Do you Speak Pirate? Yes? Now my Book will be Available in Pirate!

Howdy, yo. 

First off, thank you to everyone who tuned in to our authors conference call last night! A special shout out to F.O.B. (Friend of the Blog) Robin, whose MC-ing skills were unmatched (we're still looking for that elusive match). 

Another special shoutout to F.O.B. Kristin, who had the guts to raise her hand (metaphorically) and ask a question. It made me so happy!

If you have an hour or more to kill, you can listen to the conference here: (maybe, if I figure out how to work the doohickee, and finagle it up to the tech-a-ma-gadget). 

An update on the international front...

My book has sold in the U.K./Australia and Brazil! Every time I try to imitate a British or Aussie accent, it ends up coming out like a pirate. (Sam's no better. His comes out "German-with-a-lisp")
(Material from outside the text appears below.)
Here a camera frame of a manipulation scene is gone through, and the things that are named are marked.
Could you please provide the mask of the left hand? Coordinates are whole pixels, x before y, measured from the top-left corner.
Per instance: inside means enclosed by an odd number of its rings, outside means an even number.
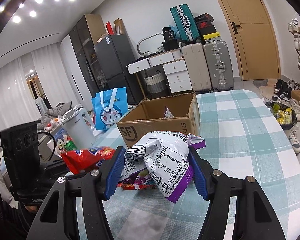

I'm so excited, especially because the publishers have such enthusiasm for the books, and they bought the entire trilogy. 

Some of you may ask, "What-the-what is an American English to British translation like? Why translate at all?"

Mostly, it just means every time I say the following sentence:

They made out in the trunk of the car

The Brits change it to:

They snogged in the boot.

Surprisingly, my book as 864 incidents where the characters snog in the boot, so it will be a lot of work. 
There are also quite a few words that are relatively harmless in the U.S., but mean something quite cheeky for the Brits. I'd name them here, but I don't want to offend any Brits reading this. 

So, Tally-ho, Sally forth, grab a pint and mind the gap! (Which, loosely translated, means "Come celebrate with me, and try not to fall in a hole!)

What are your favorite British words?